Return verbatim all lines from the first one in the records to the line with "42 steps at", both ends kept.
• • • • •
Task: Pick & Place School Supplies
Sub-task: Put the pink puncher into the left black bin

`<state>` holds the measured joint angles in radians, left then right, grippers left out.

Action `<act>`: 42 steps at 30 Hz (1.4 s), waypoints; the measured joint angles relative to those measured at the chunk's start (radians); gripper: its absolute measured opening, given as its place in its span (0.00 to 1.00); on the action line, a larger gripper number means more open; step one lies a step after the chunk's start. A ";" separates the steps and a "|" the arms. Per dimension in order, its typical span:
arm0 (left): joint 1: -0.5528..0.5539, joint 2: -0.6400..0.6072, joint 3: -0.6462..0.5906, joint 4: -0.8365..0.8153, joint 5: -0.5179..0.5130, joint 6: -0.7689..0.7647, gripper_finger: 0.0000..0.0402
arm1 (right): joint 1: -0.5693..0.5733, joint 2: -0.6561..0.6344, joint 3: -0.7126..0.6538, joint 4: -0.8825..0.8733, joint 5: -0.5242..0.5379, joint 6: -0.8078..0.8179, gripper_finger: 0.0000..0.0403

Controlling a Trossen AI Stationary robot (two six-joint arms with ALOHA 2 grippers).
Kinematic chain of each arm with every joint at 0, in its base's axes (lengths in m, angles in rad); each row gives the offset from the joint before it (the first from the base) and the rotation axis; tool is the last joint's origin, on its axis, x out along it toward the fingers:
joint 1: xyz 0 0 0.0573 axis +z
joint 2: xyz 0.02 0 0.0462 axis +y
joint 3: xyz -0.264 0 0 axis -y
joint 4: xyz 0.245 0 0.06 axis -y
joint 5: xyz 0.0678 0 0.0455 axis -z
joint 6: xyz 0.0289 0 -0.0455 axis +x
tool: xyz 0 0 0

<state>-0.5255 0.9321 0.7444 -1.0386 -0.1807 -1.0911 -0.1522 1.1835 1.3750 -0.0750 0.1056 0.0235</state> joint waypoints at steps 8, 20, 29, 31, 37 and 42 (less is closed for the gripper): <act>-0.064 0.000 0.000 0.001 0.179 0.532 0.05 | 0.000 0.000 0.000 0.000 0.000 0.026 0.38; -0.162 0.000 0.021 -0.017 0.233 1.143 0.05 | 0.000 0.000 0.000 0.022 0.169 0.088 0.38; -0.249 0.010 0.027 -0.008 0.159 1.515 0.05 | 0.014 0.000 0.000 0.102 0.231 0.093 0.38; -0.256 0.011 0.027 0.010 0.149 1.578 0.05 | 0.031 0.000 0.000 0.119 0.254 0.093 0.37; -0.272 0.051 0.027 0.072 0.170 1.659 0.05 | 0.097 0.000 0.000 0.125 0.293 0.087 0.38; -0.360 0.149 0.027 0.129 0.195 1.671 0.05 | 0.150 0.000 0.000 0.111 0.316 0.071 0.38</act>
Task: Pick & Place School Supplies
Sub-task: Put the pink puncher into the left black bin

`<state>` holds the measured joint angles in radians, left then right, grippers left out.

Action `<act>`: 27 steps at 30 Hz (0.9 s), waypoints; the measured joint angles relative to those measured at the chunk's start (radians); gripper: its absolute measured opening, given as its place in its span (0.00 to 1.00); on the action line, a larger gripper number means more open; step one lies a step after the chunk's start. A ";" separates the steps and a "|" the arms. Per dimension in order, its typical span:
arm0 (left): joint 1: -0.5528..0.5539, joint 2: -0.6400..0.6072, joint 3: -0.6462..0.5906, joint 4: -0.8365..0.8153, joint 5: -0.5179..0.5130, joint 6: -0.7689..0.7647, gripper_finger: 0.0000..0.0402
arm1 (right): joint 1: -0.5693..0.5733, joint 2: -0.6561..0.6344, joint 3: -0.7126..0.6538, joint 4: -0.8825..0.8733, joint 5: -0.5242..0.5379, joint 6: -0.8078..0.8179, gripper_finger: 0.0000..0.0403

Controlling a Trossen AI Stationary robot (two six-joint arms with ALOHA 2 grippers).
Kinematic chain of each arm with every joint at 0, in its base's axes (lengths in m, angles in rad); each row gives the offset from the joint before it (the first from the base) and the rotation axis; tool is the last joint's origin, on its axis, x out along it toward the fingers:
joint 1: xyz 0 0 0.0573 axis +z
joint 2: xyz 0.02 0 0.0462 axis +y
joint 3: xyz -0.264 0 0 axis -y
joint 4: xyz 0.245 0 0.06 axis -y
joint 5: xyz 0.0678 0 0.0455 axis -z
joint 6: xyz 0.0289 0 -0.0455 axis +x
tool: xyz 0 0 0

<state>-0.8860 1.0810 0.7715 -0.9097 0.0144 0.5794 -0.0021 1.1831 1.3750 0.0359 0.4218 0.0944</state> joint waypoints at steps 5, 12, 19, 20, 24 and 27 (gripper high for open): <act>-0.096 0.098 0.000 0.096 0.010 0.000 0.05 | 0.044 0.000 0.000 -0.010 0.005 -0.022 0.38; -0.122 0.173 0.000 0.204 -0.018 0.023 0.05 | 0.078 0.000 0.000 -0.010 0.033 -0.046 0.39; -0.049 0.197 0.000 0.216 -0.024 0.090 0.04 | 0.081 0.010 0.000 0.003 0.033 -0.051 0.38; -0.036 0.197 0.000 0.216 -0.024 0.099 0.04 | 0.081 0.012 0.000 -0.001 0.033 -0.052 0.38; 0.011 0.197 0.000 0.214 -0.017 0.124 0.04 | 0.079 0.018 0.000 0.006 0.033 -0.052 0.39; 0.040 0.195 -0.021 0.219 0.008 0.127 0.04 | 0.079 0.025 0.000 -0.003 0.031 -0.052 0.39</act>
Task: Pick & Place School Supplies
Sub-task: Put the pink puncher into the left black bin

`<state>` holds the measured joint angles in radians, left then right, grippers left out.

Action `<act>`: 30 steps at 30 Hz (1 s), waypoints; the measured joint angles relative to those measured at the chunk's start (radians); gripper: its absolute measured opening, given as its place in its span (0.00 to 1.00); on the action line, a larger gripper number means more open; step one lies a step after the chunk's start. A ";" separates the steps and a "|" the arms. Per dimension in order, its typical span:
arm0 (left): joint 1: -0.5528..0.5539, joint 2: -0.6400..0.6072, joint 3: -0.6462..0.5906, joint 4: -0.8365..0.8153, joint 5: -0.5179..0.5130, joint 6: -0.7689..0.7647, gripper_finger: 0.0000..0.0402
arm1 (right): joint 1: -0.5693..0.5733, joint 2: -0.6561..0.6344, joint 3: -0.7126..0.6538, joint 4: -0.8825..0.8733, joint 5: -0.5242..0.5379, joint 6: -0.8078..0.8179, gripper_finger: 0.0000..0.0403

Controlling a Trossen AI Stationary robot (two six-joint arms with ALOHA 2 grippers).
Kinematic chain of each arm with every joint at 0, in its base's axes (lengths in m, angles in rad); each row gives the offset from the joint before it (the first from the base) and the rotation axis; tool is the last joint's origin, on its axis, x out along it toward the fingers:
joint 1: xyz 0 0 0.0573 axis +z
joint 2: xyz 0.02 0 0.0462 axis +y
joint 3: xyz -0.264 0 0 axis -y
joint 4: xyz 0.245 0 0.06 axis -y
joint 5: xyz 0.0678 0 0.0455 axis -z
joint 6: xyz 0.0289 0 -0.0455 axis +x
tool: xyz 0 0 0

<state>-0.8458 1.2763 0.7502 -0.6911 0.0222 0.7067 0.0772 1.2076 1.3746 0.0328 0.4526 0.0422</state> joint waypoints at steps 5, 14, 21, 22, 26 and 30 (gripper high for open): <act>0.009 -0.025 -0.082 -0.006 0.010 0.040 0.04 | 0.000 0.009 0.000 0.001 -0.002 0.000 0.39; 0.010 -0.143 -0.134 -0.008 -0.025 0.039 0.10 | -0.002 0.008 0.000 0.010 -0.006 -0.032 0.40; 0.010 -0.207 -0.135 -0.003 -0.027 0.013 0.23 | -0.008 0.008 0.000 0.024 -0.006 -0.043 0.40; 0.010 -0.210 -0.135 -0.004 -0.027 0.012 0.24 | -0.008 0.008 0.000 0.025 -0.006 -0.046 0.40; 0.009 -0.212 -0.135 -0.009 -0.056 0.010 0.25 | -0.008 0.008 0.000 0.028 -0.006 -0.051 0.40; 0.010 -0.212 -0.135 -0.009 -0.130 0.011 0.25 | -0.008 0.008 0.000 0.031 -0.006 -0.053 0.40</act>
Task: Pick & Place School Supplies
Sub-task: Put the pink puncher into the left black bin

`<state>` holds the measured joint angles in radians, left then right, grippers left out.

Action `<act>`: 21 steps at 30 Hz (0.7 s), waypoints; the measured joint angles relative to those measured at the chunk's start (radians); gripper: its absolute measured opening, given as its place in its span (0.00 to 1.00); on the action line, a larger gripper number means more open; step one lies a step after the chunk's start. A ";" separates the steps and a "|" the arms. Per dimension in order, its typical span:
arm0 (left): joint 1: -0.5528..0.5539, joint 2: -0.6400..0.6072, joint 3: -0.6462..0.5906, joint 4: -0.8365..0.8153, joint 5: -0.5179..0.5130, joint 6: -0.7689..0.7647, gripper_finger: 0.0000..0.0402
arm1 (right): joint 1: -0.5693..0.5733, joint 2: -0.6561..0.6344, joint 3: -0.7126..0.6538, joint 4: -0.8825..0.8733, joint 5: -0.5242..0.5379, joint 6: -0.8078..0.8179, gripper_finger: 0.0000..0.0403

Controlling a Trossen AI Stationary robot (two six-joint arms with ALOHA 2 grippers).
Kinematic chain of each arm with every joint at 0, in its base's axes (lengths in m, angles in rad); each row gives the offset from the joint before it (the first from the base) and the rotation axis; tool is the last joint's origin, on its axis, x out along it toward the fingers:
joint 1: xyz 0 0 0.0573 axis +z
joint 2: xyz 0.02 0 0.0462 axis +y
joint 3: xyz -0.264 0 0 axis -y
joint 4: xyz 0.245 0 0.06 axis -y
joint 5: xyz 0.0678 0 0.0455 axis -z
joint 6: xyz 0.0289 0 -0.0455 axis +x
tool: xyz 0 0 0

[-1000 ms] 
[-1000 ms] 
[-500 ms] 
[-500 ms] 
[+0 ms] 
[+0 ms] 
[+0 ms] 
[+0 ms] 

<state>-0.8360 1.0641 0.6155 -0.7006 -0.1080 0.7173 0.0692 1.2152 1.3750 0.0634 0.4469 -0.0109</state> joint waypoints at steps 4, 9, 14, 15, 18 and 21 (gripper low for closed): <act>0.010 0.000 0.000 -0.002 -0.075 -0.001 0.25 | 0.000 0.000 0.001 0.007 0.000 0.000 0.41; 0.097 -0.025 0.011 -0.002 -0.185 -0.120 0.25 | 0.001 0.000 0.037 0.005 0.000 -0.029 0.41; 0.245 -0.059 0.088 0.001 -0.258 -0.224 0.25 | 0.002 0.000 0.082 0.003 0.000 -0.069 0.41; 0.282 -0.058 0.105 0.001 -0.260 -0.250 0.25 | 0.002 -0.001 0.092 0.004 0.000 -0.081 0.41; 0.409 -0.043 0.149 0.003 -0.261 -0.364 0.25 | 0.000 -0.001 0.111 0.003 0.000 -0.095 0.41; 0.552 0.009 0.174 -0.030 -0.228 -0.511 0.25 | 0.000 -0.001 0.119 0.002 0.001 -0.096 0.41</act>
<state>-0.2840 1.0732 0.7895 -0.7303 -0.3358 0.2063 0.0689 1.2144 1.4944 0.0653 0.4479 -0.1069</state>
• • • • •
## [SOLUTION FOR THIS PROBLEM]
Task: Pick & Place School Supplies
Sub-task: Put the pink puncher into the left black bin

`<state>` holds the measured joint angles in radians, left then right, grippers left out.

Action `<act>`: 42 steps at 30 Hz (1.4 s), waypoints; the measured joint angles relative to those measured at the chunk's start (radians); gripper: its absolute measured opening, given as its place in its span (0.00 to 1.00); on the action line, a larger gripper number means more open; step one lies a step after the chunk's start. A ";" separates the steps and a "|" the arms. Per dimension in order, its typical span:

That covers the exercise completely.